Comparative Income Statement

Use the following comparative income statement form to enter amounts you identify from the computations on the Liquidity and Solvency Measures part and on the Profitability Measures part. Compute any missing amounts and complete the horizontal analysis columns. Enter percentages as decimal amounts, rounded to one decimal place. When rounding, look only at the figure to the right of one decimal place. If < 5, round down and if ≥ 5, round up. For example, for 32.048% enter 32.0%. For 32.058% enter 32.1%.

Comparative Income Statement
For the Years Ended December 31, 20Y6 and 20Y5
Increase/(Decrease)
20Y6 20Y5 Amount Percentage
Sales $ $7,267,000 $ %
Cost of goods sold (3,444,000) %
Gross profit $ $3,823,000 $ %
Selling expenses $ $(1,453,200) $ %
Administrative expenses (1,239,000) (1,103,000) %
Total operating expenses $ $(2,556,200) $ %
Operating income $ $1,266,800 $ %
Other expense (interest) (120,600) %
Income before income tax expense $ $1,146,200 $ %
Income tax expense (179,460) %
Net income $ $966,740 $ %

Solutions

Expert Solution

Current Ratio = Current assets / Current Liability

= $3093000 / $900000

Current Assets = $3093000

Current Liability = $900000

Accounts Receivable Turnover Ratio = Total Turnover / ((Beginning Accounts Receivable + Ending Account Receivable)/2)

= $8260000 / (($714000 + $740000)/2)

Total Turnover = $8260000

Ending Account Receivable = $740000

Inventory Turnover Ratio = Cost of Goods Sold / ((Beginning Inventory + Ending Inventory)/2)

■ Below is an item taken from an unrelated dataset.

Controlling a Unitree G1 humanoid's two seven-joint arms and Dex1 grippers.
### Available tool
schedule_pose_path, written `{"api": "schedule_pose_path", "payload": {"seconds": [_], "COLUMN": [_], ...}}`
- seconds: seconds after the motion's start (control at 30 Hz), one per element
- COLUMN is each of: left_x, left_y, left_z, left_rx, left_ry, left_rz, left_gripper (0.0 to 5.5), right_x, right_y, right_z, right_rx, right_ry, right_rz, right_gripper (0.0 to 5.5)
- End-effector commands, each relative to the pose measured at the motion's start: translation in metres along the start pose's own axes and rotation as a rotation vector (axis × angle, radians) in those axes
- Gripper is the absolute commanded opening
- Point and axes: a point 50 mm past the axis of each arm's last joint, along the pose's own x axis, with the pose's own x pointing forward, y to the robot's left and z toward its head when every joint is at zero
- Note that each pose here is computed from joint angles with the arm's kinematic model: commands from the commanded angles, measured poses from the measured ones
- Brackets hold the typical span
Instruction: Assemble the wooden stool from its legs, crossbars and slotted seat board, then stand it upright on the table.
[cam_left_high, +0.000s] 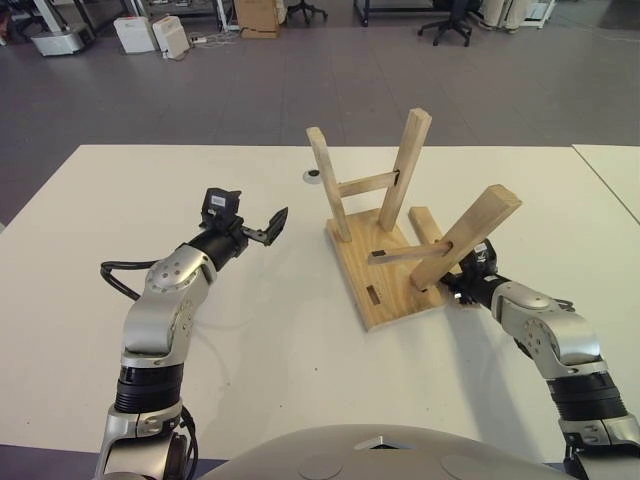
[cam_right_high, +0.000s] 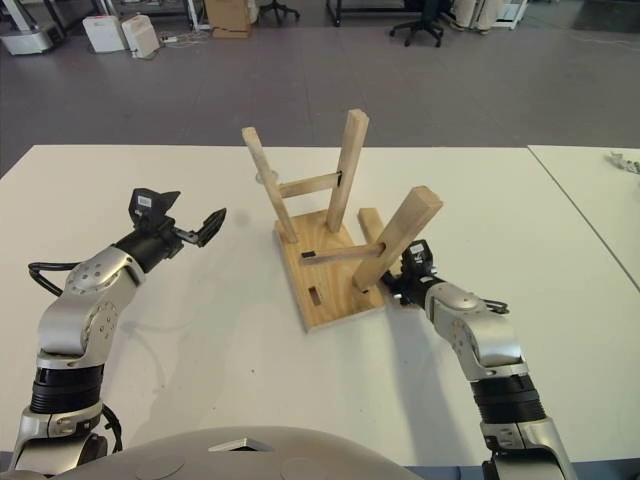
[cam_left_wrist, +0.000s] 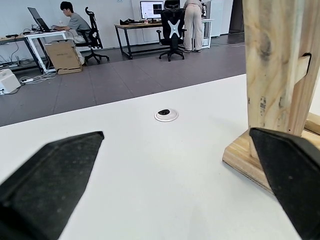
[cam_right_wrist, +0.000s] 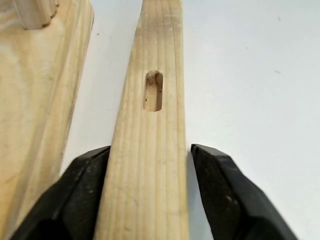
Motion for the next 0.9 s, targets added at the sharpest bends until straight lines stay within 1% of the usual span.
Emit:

= $4100000 / (($1072000 + $1100000)/2)

Cost of Goods Sold = $4100000

Ending Inventory = $1100000

Ratio of fixed assets to long-term liabilities = Total Fixed Assets / Long Term Liabilities

= $2690000 / $1690000

Fixed Assets = $2690000

Long Term Liabilities = $1690000

Times interest earned = (Income Before Tax + Interest) / Interest

= ($976800 + $127000) / $127000

Income Before Tax = $976800

Interest = $127000

Ratio of liabilities to stockholders' equity = Total Liabilities / Stockholders' Equity

= $2590000 / $4017000

Total Liabilities = $2590000

Stockholders' Equity = $4017000

Quick ratio = Quick Assets / Quick Liabilities

Quick Assets = Current Assets - Inventory - Prepaid Expenses

$1866000 = $3093000 - $1100000 - Prepaid Expenses

Prepaid Expenses = $3093000 - $1100000 - $1866000

Prepaid Expenses = $127000

Quick Asset = Cash + Account Receivable + Marketable Securities

$1866000 = $823000 + $740000 + Marketable Securities

Marketable Securities = $1866000 - $823000 - $740000

Marketable Securities = $303000

Balance Sheet :-

Particulars Amount($)
Assets
Cash 823000
Marketable Securities 303000
Accounts Receivable 740000
Inventory 1100000
Prepaid Expenses 127000
Total Current Assets 3093000
Long Term Investments ($6607000-$2690000-$3093000) 824000
Property, Plants and Equipment (Fixed Assets) 2690000
Total Assets 6607000
Liabilities
Current Liabilities 900000
Long Term Liabilities 1690000
Total Liabilities (A) 2590000
Stockholders' Equity
Preferred stock (Balance Fig.) 1248920
Common stock (250000*$5) 1250000
Retained Earnings($966740+$791340-$175000-$65000) 1518080
Total Stockholders' Equity (B) 4017000
Total Liabilities and Stockholders' Equity (A+B) 6607000

I assume that Beginning Retained Earning is $966740. Because Beginning Retained Earning not given in this Question.